Женщина должна сама избирать свою судьбу, а не прилаживать ее к чужой судьбе и не зависеть от решения мужчины.
Размышление ведет к бездействию. Только вера придает человеку вдохновение, побуждающее его действовать, и упорство, необходимое для того, чтобы отстаивать свои убеждения.
В XX веке ум человеческий достиг высот, вырывая из глубин нравственности свои корни. Достиг высот за счет глубины.
Рассказать сказочку от имени человека, видящего мир сказочно. Рассказать сказочку современную: про мотоцикл и его зеленый глаз, про милиционера, про парашют и автобус и про их разговор между собой, и про травинку, как ей неудобно в этом новом цивилизованном мире.
А впрочем, это можно и нарисовать.
Крутится в памяти мое детство и, как в калейдоскопе, из одних и тех же людей и вещей выстраиваются при поворотах в памяти разные картинки.
Лица, предметы, деревья, цвет, запах, радости и обиды сцепляются друг с другом и выстраиваются в сцены и картины, которые неожиданно всплывают из недр сознания и как будто не имеют связи. Куски, отрывки.
Часто думаю о том, что застрявшее в памяти и есть наша жизнь — все другое, если не помнится, то уже и не существует. Ушло из жизни много людей. Нет в живых уже отца, мамы и брата. Только я и сестра еще существуем.
Многие картины такие рваные. Хотелось бы дополнить, но спросить уже не у кого.
Все безвозвратно.
Недостает моему сердцу.
Прочая бытовая мелочь.
Потребность говорить мешает не только слушать, но и видеть.
Под защитой страха (или мужества, или смеха).
Он заметно оглупился.
Аневризма головы.
Душевное трудолюбие.
Поставил такой факт.
Будьте любезненьки.
Раздавить взглядом.
Бесполезный человек.
Солнце облевало их.
Жобственное дело.
Всякий бывает только тем, чем может быть.

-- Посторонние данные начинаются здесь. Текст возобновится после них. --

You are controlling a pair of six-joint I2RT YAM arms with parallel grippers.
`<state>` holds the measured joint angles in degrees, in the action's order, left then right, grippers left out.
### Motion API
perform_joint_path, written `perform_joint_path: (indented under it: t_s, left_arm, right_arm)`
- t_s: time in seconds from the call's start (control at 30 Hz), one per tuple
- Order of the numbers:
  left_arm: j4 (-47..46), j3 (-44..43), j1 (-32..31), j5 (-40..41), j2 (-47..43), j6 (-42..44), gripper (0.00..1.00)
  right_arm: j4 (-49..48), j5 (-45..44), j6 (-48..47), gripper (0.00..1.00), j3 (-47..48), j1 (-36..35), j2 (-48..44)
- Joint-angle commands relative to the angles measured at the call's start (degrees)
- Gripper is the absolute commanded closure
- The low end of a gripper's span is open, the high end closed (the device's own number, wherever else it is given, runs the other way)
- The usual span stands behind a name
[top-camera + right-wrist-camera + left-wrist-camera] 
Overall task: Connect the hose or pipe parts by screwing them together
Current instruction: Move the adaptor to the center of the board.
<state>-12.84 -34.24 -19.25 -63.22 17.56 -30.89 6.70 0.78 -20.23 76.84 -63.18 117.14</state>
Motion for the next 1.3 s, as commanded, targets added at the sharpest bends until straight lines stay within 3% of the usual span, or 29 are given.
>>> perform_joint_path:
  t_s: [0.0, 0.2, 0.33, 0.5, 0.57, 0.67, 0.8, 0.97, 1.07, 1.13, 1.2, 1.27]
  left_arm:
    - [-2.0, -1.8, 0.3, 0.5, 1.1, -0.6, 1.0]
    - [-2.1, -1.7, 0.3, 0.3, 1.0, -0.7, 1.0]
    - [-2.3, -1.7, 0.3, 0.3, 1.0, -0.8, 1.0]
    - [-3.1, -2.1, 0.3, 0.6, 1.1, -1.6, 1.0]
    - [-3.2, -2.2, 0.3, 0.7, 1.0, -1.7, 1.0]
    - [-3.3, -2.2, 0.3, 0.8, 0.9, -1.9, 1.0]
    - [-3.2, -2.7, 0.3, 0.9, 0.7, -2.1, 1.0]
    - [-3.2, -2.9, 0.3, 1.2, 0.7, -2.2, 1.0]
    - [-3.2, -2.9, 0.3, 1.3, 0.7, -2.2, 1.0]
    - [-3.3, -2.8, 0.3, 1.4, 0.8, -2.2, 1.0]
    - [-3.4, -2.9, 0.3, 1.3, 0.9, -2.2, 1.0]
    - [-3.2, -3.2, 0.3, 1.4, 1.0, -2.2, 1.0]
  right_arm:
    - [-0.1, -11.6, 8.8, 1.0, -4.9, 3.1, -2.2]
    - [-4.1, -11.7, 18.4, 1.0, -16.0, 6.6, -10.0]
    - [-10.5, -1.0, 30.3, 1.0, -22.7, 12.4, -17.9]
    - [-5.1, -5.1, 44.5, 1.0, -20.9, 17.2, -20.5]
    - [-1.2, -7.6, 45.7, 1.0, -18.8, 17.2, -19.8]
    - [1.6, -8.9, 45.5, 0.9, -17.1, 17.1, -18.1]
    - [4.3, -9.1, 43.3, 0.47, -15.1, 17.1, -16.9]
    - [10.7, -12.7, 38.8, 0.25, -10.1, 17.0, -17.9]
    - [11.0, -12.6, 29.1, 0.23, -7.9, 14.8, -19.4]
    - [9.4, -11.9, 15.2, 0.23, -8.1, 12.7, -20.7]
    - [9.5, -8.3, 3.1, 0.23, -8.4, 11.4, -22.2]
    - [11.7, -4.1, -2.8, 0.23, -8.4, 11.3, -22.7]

Ночью иногда я слышу, как ходит по комнате смерть. Очень тихо, очень незримо, но ощутимо.
Думаю, что мне никто не может помочь, я должна сама, спотыкаясь, тянуть свою лямку как расплату за свое счастье.
Как у жирафа отросла за века шея, потому что ему нужно дотянуться до верхушки дерева, чтобы питаться, так у нас отросла душа, чтобы жить. На западе это иначе.
Мотались до глубокой осени кисточки желтых листьев на верхушках деревьев (по-моему, это были вязы). Почему-то мне это напомнило мою старость и упорное сопротивление смерти. В декабре все верхушки облетели, а до этого, несмотря на жестокий ветер, который сдирал всю листву, эти верхушки были живыми и без конца мотались перед моим окном.
Реплики, слышанные мною в общей кухне:
Все мы люди разного калибру.
С утра начинаешь закруглять свои нервы.
Ну что такое американцы? Это те же японцы, только обратно.
На базаре такая дороговизна — сплошные контрасты.
Она, когда правду говорит, то ясно врет.
Мы с ней все время спорили, она никак не вникнет в мою конструкцию.
Она женщина без всякой нормировки.
Ребенок у ней, конечно, недоброкачественный, но с ним можно бороться.
Она выглядит собой очень образованной.